Por cierto, si tras haber dado el paso de expulsar a ese sujeto de su vida, le asaltan momentos de debilidad, manténgase firme: es una tendencia que tenemos, por educación, a cuidar a los demás y ser comprensivos. "Pero cuando una relación no funciona, hay que mantener la distancia siempre, por su salud física y emocional", concluye Soler.

¿Y si soy yo la persona tóxica?

Antes de nada, es importante que estemos seguros de no ser nosotros mismos el elemento nocivo. ¿Cómo lo averiguamos? "Si pensamos continuamente que los demás nos quieren amargar la vida, que nadie nos comprende o que nos deben algo, probablemente estemos haciendo sentir mal a los demás.
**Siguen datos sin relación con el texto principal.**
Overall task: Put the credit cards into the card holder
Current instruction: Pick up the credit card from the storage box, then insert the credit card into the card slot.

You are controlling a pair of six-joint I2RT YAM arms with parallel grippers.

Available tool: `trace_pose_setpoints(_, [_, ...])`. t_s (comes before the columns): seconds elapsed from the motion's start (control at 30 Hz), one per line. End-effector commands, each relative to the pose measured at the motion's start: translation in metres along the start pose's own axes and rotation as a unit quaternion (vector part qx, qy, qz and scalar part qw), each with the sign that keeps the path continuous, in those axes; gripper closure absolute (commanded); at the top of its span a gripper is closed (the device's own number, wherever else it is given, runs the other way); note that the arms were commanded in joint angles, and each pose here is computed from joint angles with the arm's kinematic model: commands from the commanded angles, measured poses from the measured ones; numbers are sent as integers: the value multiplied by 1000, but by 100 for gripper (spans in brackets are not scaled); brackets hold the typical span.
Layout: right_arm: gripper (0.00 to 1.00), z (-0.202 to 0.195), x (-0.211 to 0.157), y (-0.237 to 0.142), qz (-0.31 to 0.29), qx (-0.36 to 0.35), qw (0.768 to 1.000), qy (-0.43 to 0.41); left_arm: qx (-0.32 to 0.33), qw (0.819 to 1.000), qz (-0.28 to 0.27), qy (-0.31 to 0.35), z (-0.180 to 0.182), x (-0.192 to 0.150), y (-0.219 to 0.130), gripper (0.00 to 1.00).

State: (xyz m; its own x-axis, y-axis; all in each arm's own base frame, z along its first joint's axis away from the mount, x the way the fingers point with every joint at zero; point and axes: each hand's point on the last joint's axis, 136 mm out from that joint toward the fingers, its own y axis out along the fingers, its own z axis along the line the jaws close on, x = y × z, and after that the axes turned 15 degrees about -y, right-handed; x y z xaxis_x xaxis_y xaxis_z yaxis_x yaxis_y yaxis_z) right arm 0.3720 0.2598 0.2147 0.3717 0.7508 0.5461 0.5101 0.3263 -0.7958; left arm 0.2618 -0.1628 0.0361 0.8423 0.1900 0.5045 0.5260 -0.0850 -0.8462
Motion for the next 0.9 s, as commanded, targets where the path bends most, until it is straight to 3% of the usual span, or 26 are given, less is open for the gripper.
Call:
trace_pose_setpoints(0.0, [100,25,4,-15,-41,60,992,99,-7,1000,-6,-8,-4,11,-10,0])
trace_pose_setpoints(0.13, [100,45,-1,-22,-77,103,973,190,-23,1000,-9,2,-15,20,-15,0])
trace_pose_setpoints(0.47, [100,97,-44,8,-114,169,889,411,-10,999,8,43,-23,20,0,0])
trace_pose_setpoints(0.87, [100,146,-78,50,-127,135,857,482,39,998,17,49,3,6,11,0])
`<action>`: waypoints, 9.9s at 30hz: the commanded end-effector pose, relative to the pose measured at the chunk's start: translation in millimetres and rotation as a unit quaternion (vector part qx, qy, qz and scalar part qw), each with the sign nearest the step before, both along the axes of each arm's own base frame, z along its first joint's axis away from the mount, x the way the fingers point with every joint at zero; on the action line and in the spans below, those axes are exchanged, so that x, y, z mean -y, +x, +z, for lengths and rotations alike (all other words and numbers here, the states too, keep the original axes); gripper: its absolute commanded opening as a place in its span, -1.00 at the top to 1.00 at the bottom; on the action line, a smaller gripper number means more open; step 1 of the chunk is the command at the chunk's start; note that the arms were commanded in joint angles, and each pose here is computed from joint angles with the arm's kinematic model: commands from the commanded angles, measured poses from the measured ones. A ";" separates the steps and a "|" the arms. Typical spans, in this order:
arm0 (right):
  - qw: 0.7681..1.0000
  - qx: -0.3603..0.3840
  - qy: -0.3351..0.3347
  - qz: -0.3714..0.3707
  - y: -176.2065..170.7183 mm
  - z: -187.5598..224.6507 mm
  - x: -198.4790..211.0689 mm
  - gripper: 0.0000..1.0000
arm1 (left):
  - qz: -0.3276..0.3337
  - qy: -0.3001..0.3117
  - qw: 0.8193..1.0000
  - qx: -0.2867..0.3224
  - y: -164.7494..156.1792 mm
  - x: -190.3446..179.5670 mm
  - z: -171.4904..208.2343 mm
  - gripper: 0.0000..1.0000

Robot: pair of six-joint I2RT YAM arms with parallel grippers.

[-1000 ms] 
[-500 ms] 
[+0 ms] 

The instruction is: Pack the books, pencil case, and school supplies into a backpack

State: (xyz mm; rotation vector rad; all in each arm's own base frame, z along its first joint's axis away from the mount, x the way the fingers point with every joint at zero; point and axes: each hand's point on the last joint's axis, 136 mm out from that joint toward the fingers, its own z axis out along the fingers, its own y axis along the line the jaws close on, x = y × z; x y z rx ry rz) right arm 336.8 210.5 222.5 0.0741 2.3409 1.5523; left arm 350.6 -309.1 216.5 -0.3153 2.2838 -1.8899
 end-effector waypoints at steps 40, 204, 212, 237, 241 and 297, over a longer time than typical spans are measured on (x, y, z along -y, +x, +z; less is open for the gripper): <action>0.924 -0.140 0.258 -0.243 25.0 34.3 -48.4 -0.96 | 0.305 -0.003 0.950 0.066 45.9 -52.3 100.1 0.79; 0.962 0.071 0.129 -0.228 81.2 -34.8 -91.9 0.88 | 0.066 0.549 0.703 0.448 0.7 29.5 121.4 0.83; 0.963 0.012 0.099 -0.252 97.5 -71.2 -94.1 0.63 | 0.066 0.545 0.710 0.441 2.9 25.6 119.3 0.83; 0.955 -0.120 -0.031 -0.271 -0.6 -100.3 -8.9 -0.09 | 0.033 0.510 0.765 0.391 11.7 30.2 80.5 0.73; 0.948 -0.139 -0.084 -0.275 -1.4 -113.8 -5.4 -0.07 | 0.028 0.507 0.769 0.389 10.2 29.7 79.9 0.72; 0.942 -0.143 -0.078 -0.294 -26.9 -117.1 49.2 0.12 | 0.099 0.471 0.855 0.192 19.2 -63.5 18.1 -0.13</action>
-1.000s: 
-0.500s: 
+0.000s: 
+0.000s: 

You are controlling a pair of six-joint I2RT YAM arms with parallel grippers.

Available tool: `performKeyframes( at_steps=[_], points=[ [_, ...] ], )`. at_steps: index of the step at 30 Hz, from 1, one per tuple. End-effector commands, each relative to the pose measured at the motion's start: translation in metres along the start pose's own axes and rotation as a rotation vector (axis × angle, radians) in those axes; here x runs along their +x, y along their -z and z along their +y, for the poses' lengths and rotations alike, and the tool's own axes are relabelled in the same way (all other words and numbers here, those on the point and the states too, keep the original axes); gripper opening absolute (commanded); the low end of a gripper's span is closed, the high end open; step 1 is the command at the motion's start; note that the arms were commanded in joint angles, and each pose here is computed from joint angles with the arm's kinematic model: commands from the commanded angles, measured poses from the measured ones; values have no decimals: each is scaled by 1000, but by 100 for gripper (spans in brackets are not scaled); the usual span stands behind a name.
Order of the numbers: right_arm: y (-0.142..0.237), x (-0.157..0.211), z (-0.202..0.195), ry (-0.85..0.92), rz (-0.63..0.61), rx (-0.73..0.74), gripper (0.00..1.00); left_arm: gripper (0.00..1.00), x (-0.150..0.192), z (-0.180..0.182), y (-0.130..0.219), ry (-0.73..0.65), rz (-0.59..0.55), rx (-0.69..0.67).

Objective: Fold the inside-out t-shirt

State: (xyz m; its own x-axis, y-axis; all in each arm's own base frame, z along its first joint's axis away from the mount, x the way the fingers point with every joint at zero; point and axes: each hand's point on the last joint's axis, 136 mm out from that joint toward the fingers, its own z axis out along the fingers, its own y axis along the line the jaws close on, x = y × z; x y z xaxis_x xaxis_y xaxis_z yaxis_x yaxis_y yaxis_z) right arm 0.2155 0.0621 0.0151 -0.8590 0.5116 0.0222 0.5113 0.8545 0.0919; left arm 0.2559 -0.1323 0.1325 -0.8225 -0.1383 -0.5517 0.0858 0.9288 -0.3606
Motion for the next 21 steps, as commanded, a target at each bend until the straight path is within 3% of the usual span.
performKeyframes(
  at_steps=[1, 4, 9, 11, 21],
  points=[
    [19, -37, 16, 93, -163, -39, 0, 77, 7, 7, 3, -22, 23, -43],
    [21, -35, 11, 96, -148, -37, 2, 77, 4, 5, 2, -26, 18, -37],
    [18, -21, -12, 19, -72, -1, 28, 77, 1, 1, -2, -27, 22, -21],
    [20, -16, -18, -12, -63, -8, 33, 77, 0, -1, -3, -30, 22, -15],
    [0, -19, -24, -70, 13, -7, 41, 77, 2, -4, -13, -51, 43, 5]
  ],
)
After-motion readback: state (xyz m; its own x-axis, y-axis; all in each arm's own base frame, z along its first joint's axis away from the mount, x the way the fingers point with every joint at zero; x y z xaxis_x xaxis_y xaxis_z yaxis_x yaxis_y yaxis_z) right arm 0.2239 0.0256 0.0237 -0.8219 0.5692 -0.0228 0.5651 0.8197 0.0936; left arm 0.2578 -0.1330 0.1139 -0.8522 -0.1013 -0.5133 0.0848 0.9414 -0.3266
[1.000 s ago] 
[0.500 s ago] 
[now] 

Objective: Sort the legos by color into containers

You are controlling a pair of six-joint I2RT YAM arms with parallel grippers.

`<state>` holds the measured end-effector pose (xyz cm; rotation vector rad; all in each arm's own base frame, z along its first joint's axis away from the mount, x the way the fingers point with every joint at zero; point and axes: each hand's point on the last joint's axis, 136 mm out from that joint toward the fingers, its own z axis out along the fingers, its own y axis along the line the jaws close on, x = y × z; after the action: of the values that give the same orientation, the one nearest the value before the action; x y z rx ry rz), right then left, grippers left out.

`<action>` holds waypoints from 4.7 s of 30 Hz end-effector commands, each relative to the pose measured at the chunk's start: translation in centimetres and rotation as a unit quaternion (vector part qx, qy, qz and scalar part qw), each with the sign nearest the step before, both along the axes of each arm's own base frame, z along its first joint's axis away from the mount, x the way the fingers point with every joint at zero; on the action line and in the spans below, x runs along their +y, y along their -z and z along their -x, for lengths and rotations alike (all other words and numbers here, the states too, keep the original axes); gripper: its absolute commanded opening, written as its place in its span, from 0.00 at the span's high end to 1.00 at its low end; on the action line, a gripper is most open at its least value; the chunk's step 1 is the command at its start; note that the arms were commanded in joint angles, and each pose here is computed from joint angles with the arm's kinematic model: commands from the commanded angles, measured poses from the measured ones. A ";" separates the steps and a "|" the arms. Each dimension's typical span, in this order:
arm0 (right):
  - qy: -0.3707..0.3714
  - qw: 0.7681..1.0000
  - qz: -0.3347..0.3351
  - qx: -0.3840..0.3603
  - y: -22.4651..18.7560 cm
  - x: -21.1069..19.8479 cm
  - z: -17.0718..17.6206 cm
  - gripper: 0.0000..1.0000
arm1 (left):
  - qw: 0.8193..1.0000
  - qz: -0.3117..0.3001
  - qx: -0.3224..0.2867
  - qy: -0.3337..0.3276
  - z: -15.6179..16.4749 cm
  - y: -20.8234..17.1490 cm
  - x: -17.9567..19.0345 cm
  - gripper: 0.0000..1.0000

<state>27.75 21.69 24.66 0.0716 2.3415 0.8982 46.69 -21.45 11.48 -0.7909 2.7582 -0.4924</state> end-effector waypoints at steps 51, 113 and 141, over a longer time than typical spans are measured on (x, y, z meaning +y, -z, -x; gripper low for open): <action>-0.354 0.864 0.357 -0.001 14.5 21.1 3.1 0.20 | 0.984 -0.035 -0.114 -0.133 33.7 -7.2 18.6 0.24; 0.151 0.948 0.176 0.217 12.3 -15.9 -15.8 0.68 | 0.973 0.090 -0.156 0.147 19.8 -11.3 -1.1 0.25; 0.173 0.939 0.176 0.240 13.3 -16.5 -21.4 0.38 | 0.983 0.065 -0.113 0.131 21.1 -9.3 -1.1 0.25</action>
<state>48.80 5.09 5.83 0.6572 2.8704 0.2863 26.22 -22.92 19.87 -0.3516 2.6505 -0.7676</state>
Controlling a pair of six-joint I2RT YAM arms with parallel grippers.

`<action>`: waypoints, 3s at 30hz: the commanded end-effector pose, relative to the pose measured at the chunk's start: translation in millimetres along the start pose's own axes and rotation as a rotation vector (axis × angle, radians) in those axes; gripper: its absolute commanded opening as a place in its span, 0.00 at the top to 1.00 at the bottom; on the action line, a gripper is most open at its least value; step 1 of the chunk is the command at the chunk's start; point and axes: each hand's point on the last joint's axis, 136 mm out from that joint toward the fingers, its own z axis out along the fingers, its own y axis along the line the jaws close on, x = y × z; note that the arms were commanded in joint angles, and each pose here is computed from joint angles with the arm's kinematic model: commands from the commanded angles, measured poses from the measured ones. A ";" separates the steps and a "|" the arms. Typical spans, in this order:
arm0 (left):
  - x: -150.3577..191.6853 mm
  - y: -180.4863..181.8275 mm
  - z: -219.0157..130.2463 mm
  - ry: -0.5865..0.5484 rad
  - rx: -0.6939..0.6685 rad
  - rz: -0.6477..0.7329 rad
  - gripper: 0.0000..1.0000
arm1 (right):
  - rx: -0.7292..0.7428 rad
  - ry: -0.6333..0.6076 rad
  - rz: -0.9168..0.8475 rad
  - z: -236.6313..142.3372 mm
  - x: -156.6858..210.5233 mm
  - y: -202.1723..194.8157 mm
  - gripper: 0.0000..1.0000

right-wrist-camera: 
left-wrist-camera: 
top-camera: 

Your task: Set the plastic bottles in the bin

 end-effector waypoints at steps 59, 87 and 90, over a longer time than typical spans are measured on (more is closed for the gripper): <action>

Este comportamiento puede deberse a graves problemas de apego, capacidad de comunicación y empatía", explica Isabel García.

"Debemos tener en cuenta el punto de vista de la otra persona. Si pensamos siempre que es culpable de cómo nos sentimos, o que a través de ella (y no de nosotros) podríamos llegar a ser más felices, entonces es que estamos enfocando este problema de manera errónea", concluye.